Vertuschung statt Aufklärung
Wie The Diplomat berichtet, geht die Vertuschung des Skandals bis heute weiter. Formosa betrachtet den Fall als abgeschlossen, nachdem das Unternehmen 2016 eine Entschädigung von 500 Millionen US-Dollar gezahlt hatte. Doch für die Betroffenen ist das Kapitel nicht beendet – viele leiden bis heute unter den Folgen.

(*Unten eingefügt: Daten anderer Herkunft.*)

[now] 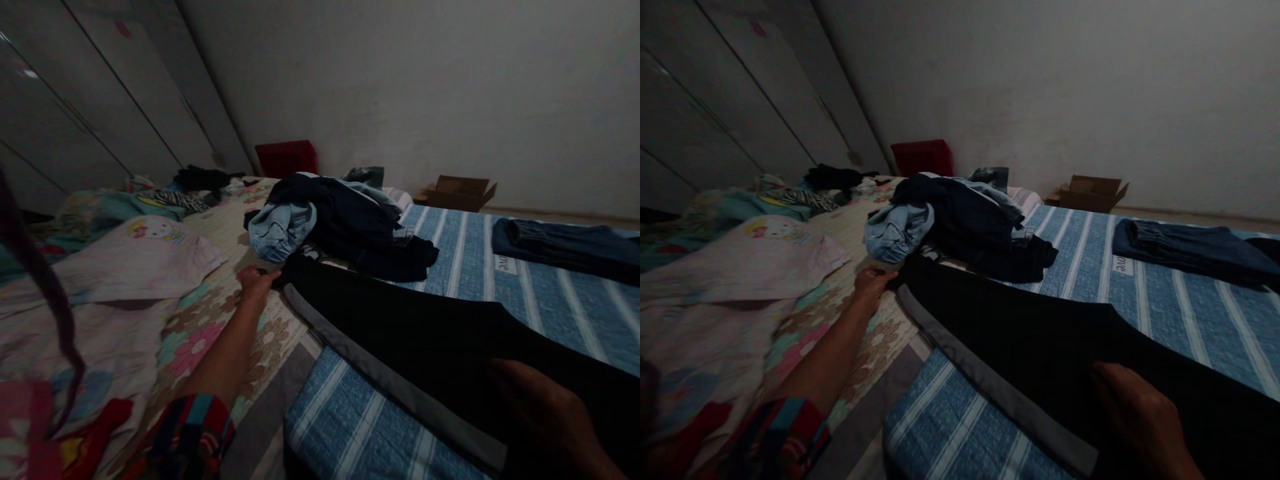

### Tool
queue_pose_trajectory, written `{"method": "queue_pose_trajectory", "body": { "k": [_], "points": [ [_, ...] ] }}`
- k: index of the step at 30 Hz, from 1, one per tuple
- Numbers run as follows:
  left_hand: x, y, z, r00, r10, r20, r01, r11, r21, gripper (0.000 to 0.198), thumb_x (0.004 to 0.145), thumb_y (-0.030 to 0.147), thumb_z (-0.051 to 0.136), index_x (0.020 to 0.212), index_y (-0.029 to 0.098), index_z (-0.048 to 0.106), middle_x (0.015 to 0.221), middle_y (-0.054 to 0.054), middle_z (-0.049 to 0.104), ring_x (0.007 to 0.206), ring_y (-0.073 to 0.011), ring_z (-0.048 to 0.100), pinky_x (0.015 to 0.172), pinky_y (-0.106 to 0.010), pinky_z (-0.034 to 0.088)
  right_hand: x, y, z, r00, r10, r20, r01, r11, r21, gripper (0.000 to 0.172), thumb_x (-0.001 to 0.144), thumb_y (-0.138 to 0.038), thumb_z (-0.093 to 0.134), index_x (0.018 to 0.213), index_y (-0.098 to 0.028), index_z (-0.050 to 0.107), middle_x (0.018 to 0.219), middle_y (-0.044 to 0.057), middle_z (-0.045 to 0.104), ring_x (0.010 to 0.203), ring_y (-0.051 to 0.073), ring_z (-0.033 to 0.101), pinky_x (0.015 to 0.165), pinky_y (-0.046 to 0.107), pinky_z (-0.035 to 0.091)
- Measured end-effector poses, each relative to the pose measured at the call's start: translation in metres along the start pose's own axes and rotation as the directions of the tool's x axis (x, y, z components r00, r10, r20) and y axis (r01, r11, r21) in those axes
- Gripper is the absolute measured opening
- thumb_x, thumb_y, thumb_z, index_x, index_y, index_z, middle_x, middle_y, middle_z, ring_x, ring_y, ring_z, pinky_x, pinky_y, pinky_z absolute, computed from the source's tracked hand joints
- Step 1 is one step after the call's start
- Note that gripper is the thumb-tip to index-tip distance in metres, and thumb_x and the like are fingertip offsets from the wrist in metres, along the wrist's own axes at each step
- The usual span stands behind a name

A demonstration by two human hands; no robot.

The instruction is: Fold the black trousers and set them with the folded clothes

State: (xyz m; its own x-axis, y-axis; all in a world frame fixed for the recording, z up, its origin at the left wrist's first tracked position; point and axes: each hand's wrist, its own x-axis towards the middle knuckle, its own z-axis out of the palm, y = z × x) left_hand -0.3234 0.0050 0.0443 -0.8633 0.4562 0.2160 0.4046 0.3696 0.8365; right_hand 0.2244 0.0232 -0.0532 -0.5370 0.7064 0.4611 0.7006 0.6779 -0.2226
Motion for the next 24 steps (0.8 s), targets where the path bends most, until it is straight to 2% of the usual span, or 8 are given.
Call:
{"method": "queue_pose_trajectory", "body": {
  "k": [4,8,9,12,13,14,19,24],
  "points": [
    [-0.033,0.011,-0.016,0.974,0.226,-0.018,-0.220,0.962,0.160,0.013,0.067,0.018,0.067,0.073,0.016,0.055,0.083,-0.003,0.060,0.091,-0.0247,0.058,0.079,-0.034,0.044,0.000,0.006,0.002,0.999,-0.035,0.001,0.035,0.999,-0.025,0.027,0.084,-0.035,0.049,0.093,-0.025,0.071,0.089,0.002,0.074,0.073,0.017,0.071,0.061,0.019,0.057],
    [-0.082,0.027,-0.020,0.856,0.461,0.233,-0.501,0.851,0.159,0.009,0.072,0.022,0.064,0.079,0.021,0.060,0.095,-0.003,0.063,0.096,-0.0201,0.058,0.088,-0.032,0.044,0.002,-0.005,-0.001,0.998,-0.012,-0.066,0.011,1.000,-0.024,0.030,0.085,-0.037,0.045,0.087,-0.022,0.072,0.084,0.004,0.075,0.068,0.017,0.071,0.056,0.019,0.056],
    [-0.094,0.030,-0.020,0.775,0.532,0.342,-0.600,0.788,0.135,0.008,0.073,0.022,0.063,0.081,0.021,0.061,0.096,-0.003,0.064,0.096,-0.0193,0.059,0.090,-0.032,0.045,0.003,-0.007,-0.002,0.997,0.003,-0.082,-0.004,1.000,-0.020,0.032,0.085,-0.037,0.044,0.086,-0.022,0.072,0.083,0.004,0.075,0.068,0.017,0.071,0.055,0.019,0.056],
    [-0.117,0.034,-0.023,0.402,0.652,0.643,-0.858,0.513,0.016,0.009,0.080,0.016,0.054,0.084,0.020,0.061,0.106,-0.007,0.064,0.103,-0.0202,0.058,0.092,-0.035,0.046,0.004,-0.009,-0.004,0.996,0.011,-0.092,-0.011,1.000,0.002,0.033,0.086,-0.037,0.043,0.086,-0.021,0.071,0.083,0.004,0.074,0.068,0.017,0.071,0.055,0.019,0.056],
    [-0.121,0.034,-0.025,0.319,0.635,0.703,-0.889,0.458,-0.010,0.012,0.080,0.013,0.051,0.085,0.019,0.060,0.110,-0.008,0.063,0.106,-0.0208,0.056,0.092,-0.036,0.046,0.004,-0.009,-0.004,0.997,0.002,-0.079,-0.001,1.000,0.009,0.031,0.085,-0.037,0.045,0.087,-0.022,0.072,0.083,0.003,0.074,0.068,0.017,0.071,0.056,0.019,0.056],
    [-0.123,0.033,-0.028,0.283,0.605,0.744,-0.897,0.441,-0.017,0.016,0.078,0.009,0.050,0.086,0.019,0.060,0.114,-0.009,0.062,0.109,-0.0214,0.055,0.093,-0.037,0.046,0.004,-0.007,-0.005,0.998,-0.001,-0.065,0.002,1.000,0.012,0.029,0.084,-0.037,0.046,0.088,-0.023,0.072,0.084,0.003,0.075,0.068,0.017,0.071,0.056,0.019,0.056],
    [-0.121,0.027,-0.036,0.288,0.515,0.807,-0.901,0.431,0.046,0.040,0.068,0.000,0.046,0.101,0.018,0.059,0.129,-0.011,0.054,0.124,-0.0233,0.044,0.104,-0.040,0.039,0.004,-0.007,-0.005,0.999,0.043,-0.018,-0.042,0.998,0.049,0.028,0.082,-0.038,0.048,0.088,-0.025,0.071,0.086,0.002,0.074,0.070,0.017,0.071,0.057,0.020,0.056],
    [-0.122,0.028,-0.033,0.300,0.496,0.815,-0.909,0.407,0.087,0.032,0.071,0.000,0.044,0.092,0.018,0.059,0.127,-0.012,0.055,0.122,-0.0229,0.046,0.104,-0.041,0.038,0.004,-0.013,-0.006,0.989,0.142,-0.036,-0.139,0.987,0.079,0.029,0.082,-0.039,0.045,0.086,-0.025,0.071,0.087,0.003,0.074,0.073,0.020,0.071,0.061,0.026,0.058]
  ]
}}
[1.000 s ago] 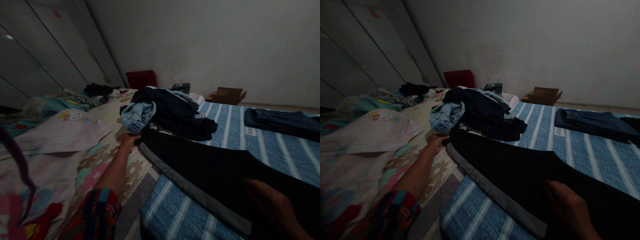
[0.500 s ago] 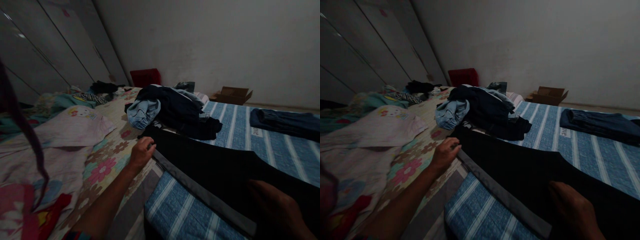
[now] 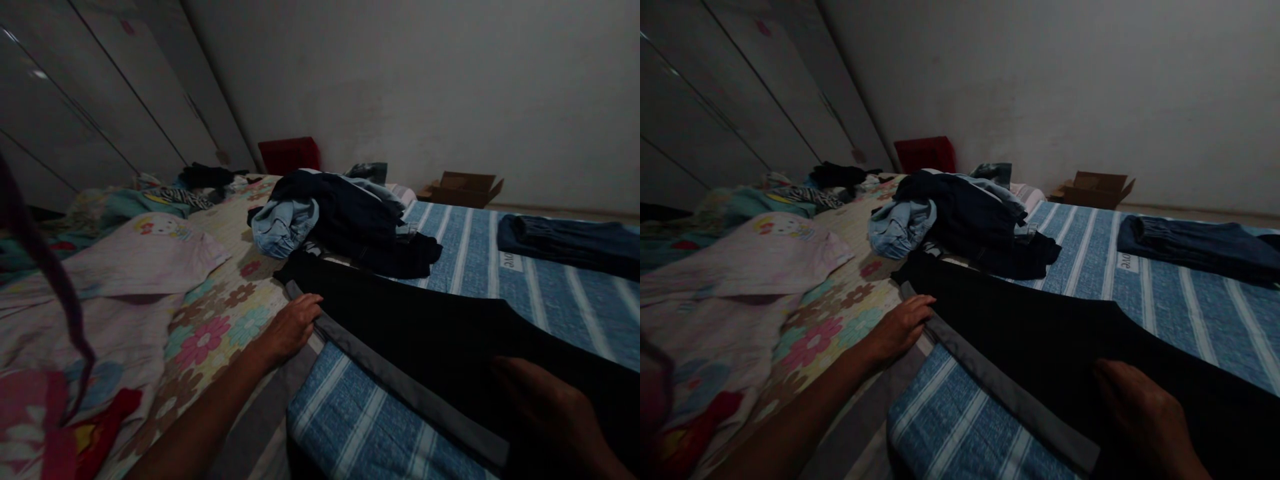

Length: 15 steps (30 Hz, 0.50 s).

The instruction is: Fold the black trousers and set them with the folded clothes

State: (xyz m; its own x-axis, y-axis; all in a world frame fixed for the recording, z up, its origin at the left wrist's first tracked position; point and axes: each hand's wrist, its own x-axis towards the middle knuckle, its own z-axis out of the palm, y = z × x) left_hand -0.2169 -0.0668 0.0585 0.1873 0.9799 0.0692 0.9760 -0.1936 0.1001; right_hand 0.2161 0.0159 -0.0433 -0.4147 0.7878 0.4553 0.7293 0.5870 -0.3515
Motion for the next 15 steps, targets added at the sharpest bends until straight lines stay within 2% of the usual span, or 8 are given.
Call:
{"method": "queue_pose_trajectory", "body": {
  "k": [4,7,11,15],
  "points": [
    [0.0013,0.0002,0.0017,1.000,0.007,-0.003,-0.007,1.000,0.018,0.024,0.074,0.002,0.044,0.084,0.017,0.059,0.125,-0.014,0.056,0.121,-0.0241,0.048,0.102,-0.039,0.041,0.0013,-0.0016,-0.0012,1.000,-0.021,0.013,0.021,1.000,0.008,0.028,0.081,-0.039,0.047,0.086,-0.025,0.071,0.086,0.003,0.074,0.073,0.020,0.071,0.059,0.025,0.057],
    [0.0019,0.0001,0.0013,1.000,0.000,0.010,0.000,1.000,0.020,0.023,0.073,0.001,0.044,0.081,0.016,0.059,0.126,-0.014,0.056,0.122,-0.0241,0.048,0.102,-0.038,0.041,0.0019,-0.0020,-0.0013,0.998,-0.050,-0.024,0.050,0.999,-0.014,0.030,0.083,-0.038,0.045,0.086,-0.024,0.071,0.084,0.003,0.074,0.070,0.019,0.071,0.057,0.024,0.057],
    [0.0019,0.0013,-0.0019,0.998,-0.027,0.060,0.026,0.999,0.019,0.024,0.071,0.000,0.044,0.079,0.016,0.058,0.128,-0.014,0.055,0.124,-0.0241,0.047,0.104,-0.038,0.038,-0.0001,0.0005,0.0014,0.995,-0.088,-0.049,0.087,0.996,-0.030,0.031,0.084,-0.037,0.044,0.087,-0.022,0.071,0.085,0.005,0.074,0.069,0.019,0.071,0.060,0.025,0.058],
    [0.0025,0.0049,-0.0037,0.997,-0.060,0.045,0.060,0.998,-0.011,0.023,0.068,0.000,0.044,0.077,0.017,0.057,0.128,-0.013,0.056,0.122,-0.0242,0.048,0.102,-0.038,0.040,-0.0006,0.0010,0.0030,0.998,-0.060,-0.017,0.060,0.998,-0.012,0.028,0.085,-0.036,0.045,0.089,-0.023,0.070,0.087,0.004,0.074,0.073,0.019,0.071,0.060,0.025,0.057]
  ]
}}
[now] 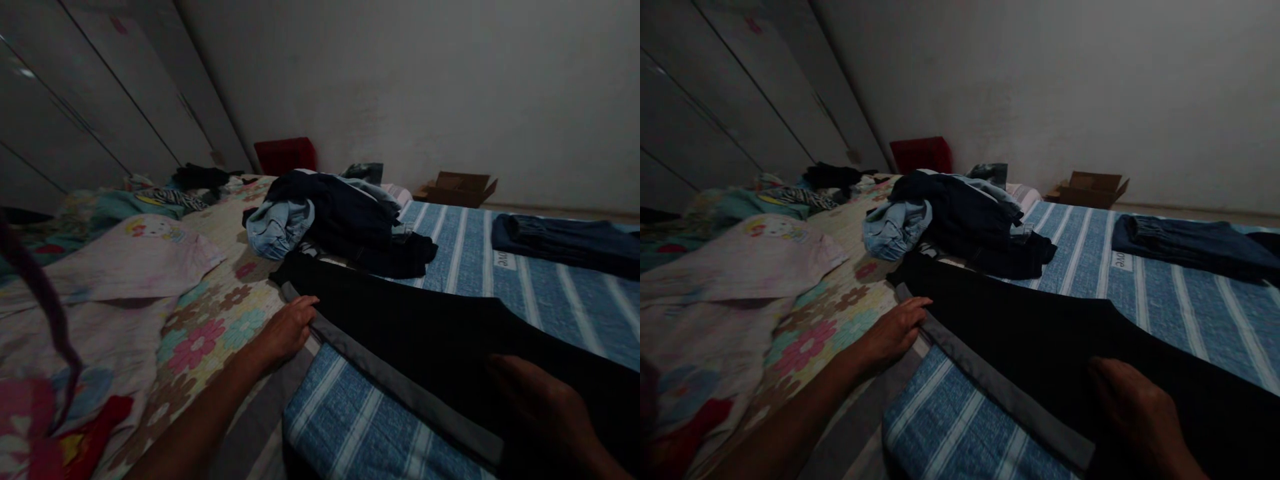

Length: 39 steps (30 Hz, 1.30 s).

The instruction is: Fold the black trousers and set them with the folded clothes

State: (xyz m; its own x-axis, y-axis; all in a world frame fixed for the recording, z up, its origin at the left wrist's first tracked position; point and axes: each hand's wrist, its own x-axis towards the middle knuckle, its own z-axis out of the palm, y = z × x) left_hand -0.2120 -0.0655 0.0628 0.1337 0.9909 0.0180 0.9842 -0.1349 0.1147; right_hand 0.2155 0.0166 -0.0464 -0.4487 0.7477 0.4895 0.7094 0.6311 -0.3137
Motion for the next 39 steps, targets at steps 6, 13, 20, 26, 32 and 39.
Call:
{"method": "queue_pose_trajectory", "body": {
  "k": [6,13,20,26,32,39],
  "points": [
    [0.021,0.014,0.017,0.971,0.038,-0.234,-0.032,0.999,0.031,0.029,0.089,0.027,0.042,0.108,0.014,0.059,0.134,-0.016,0.051,0.129,-0.0263,0.041,0.104,-0.044,0.036,0.009,-0.013,-0.004,0.991,0.101,0.086,-0.105,0.993,0.047,0.026,0.088,-0.032,0.043,0.089,-0.024,0.067,0.085,0.003,0.072,0.072,0.016,0.068,0.063,0.026,0.055],
    [0.040,0.012,0.043,0.999,-0.044,-0.026,0.048,0.975,0.215,0.058,0.087,0.048,0.045,0.137,0.019,0.045,0.149,-0.013,0.032,0.139,-0.0325,0.023,0.107,-0.058,0.019,0.015,-0.016,-0.003,0.988,0.103,0.113,-0.108,0.993,0.044,0.025,0.090,-0.027,0.041,0.085,-0.024,0.066,0.081,0.004,0.069,0.069,0.015,0.064,0.063,0.025,0.049],
    [0.054,0.033,0.037,0.997,-0.078,0.025,0.071,0.975,0.210,0.056,0.085,0.047,0.044,0.131,0.016,0.052,0.147,-0.015,0.034,0.137,-0.0327,0.027,0.105,-0.056,0.027,0.025,-0.021,-0.006,0.976,0.135,0.174,-0.135,0.991,-0.013,0.023,0.091,-0.022,0.040,0.079,-0.021,0.061,0.072,0.003,0.063,0.066,0.015,0.059,0.061,0.024,0.042],
    [0.076,0.058,0.075,0.983,0.173,-0.062,-0.165,0.979,0.120,0.059,0.083,0.051,0.046,0.136,0.023,0.047,0.148,-0.009,0.034,0.136,-0.0301,0.029,0.107,-0.051,0.029,0.033,-0.021,-0.005,0.973,0.141,0.184,-0.131,0.989,-0.066,0.016,0.088,-0.017,0.044,0.082,-0.021,0.058,0.077,0.002,0.064,0.071,0.014,0.057,0.065,0.024,0.038],
    [0.081,0.043,0.100,0.985,0.174,-0.015,-0.170,0.976,0.136,0.059,0.080,0.051,0.046,0.136,0.030,0.047,0.146,-0.006,0.036,0.136,-0.0316,0.030,0.106,-0.056,0.028,0.038,-0.023,-0.007,0.967,0.163,0.198,-0.140,0.982,-0.126,0.015,0.088,-0.019,0.044,0.081,-0.021,0.057,0.075,0.001,0.063,0.069,0.013,0.055,0.062,0.025,0.034],
    [0.091,0.085,0.081,0.979,0.197,0.050,-0.200,0.978,0.059,0.063,0.082,0.054,0.044,0.135,0.019,0.049,0.148,-0.012,0.032,0.136,-0.0322,0.029,0.105,-0.056,0.030,0.040,-0.024,-0.010,0.965,0.166,0.202,-0.138,0.980,-0.146,0.015,0.088,-0.022,0.045,0.078,-0.020,0.056,0.074,0.001,0.062,0.067,0.014,0.054,0.060,0.026,0.031]
  ]
}}
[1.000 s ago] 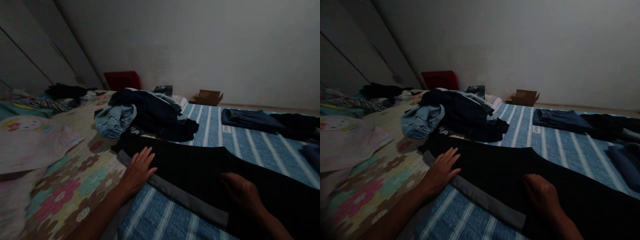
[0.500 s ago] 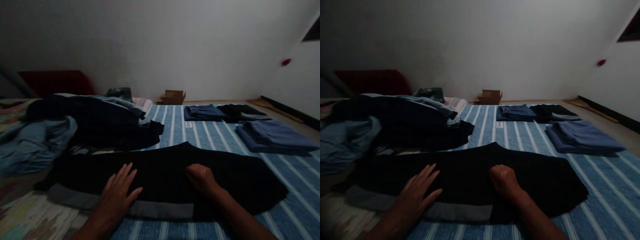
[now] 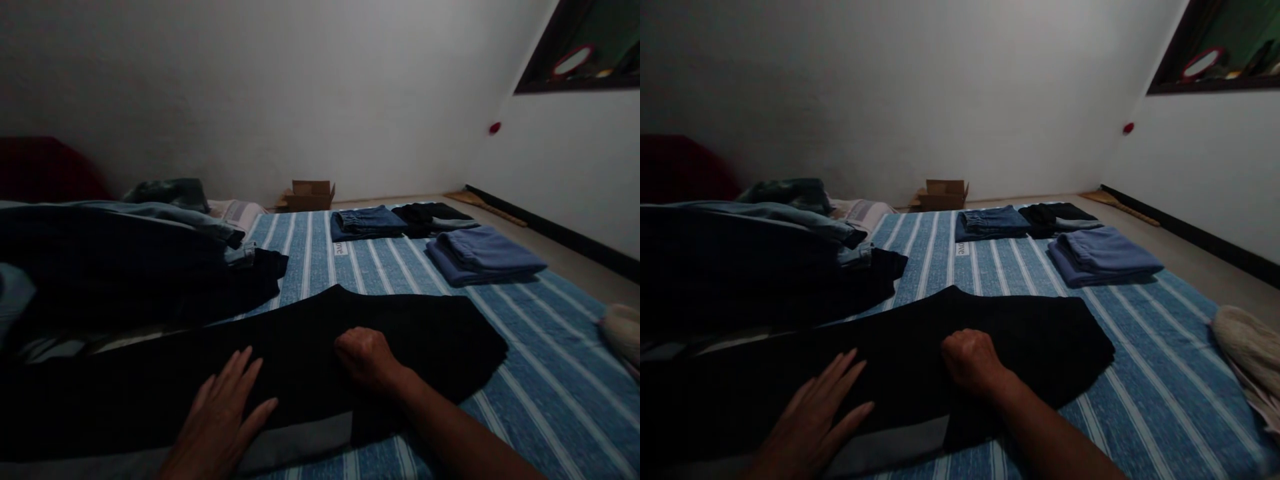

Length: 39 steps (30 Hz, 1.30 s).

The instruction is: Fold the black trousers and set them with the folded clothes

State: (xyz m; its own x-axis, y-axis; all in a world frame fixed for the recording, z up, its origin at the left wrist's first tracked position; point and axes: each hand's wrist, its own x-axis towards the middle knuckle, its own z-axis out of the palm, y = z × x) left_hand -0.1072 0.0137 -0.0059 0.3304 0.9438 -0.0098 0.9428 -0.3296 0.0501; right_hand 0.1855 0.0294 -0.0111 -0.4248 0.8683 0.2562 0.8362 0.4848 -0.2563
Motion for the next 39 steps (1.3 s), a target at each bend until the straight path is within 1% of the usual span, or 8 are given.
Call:
{"method": "queue_pose_trajectory", "body": {
  "k": [6,11,14,18,23,32,37,39],
  "points": [
    [0.030,0.062,-0.035,0.985,0.131,0.113,-0.115,0.983,-0.142,0.057,0.087,0.046,0.046,0.138,0.019,0.042,0.150,-0.013,0.029,0.139,-0.0298,0.023,0.108,-0.053,0.027,-0.006,0.002,0.007,0.999,-0.023,-0.032,0.024,0.999,0.045,0.014,0.087,-0.017,0.045,0.081,-0.020,0.057,0.074,0.001,0.062,0.067,0.013,0.054,0.060,0.025,0.032],
    [0.068,0.086,-0.044,0.963,0.224,0.150,-0.193,0.961,-0.196,0.049,0.092,0.032,0.040,0.138,0.015,0.039,0.151,-0.013,0.026,0.140,-0.0246,0.018,0.111,-0.048,0.022,-0.007,0.002,0.011,0.997,-0.045,-0.070,0.049,0.997,0.058,0.017,0.087,-0.016,0.043,0.076,-0.020,0.056,0.071,0.001,0.061,0.065,0.013,0.054,0.059,0.025,0.031],
    [0.088,0.091,-0.036,0.963,0.217,0.158,-0.187,0.965,-0.182,0.054,0.093,0.036,0.040,0.141,0.014,0.034,0.153,-0.013,0.020,0.141,-0.0235,0.014,0.113,-0.047,0.019,-0.006,0.002,0.013,0.994,-0.049,-0.096,0.052,0.998,0.036,0.020,0.088,-0.017,0.043,0.072,-0.020,0.055,0.067,0.000,0.060,0.063,0.013,0.053,0.058,0.026,0.029],
    [0.099,0.091,-0.024,0.967,0.160,0.198,-0.138,0.983,-0.122,0.065,0.091,0.049,0.039,0.144,0.013,0.029,0.154,-0.013,0.015,0.142,-0.0248,0.009,0.113,-0.050,0.013,-0.004,0.002,0.017,0.991,-0.046,-0.125,0.046,0.999,0.001,0.018,0.088,-0.018,0.044,0.075,-0.020,0.056,0.068,0.000,0.061,0.062,0.013,0.053,0.057,0.027,0.027],
    [0.101,0.092,-0.021,0.971,0.141,0.193,-0.130,0.989,-0.064,0.065,0.091,0.050,0.037,0.145,0.013,0.028,0.154,-0.013,0.014,0.142,-0.0250,0.010,0.113,-0.051,0.014,-0.002,0.001,0.019,0.990,-0.041,-0.137,0.039,0.999,-0.020,0.018,0.088,-0.019,0.045,0.075,-0.021,0.056,0.068,0.000,0.062,0.061,0.013,0.053,0.057,0.027,0.026],
    [0.105,0.096,-0.013,0.981,0.149,0.128,-0.142,0.988,-0.057,0.065,0.092,0.050,0.035,0.144,0.012,0.029,0.153,-0.013,0.017,0.142,-0.0257,0.012,0.112,-0.052,0.014,-0.001,-0.002,0.014,0.992,-0.035,-0.124,0.036,0.999,0.007,0.017,0.089,-0.020,0.043,0.092,-0.024,0.059,0.073,-0.001,0.064,0.066,0.015,0.056,0.058,0.027,0.030],
    [0.104,0.098,-0.020,0.981,0.129,0.146,-0.119,0.990,-0.069,0.065,0.091,0.049,0.038,0.143,0.012,0.031,0.153,-0.014,0.018,0.141,-0.0262,0.012,0.112,-0.053,0.015,-0.001,-0.001,0.016,0.992,-0.047,-0.121,0.048,0.999,0.009,0.018,0.089,-0.019,0.042,0.092,-0.023,0.060,0.074,0.000,0.064,0.066,0.015,0.056,0.059,0.028,0.030],
    [0.101,0.100,-0.025,0.979,0.115,0.166,-0.106,0.992,-0.063,0.064,0.091,0.047,0.038,0.143,0.011,0.031,0.153,-0.014,0.016,0.142,-0.0259,0.011,0.113,-0.051,0.015,-0.001,0.001,0.019,0.991,-0.047,-0.124,0.047,0.999,-0.001,0.017,0.088,-0.019,0.043,0.086,-0.022,0.059,0.072,0.000,0.063,0.064,0.014,0.055,0.059,0.028,0.030]
  ]
}}
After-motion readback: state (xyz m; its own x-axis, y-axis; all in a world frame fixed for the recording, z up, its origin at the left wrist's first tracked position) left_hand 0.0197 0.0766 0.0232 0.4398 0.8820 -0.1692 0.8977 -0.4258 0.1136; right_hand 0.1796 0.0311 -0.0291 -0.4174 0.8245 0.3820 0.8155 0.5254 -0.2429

Proteste werden unterdrückt
Besonders kritisiert wird die Haltung der vietnamesischen Regierung, die sich auf die Seite des ausländischen Investors gestellt habe. Aktivisten, die für Aufklärung und weitere Entschädigungen demonstrierten, wurden festgenommen. Menschenrechtsorganisationen werfen Hanoi vor, wirtschaftliche Interessen über den Schutz der eigenen Bürger zu stellen.
Die Katastrophe von 2016 gilt als Weckruf für Vietnams Umweltprobleme. Doch die aktuelle Entwicklung zeigt, dass der Kampf für Transparenz und Umweltschutz in dem südostasiatischen Land noch lange nicht gewonnen ist.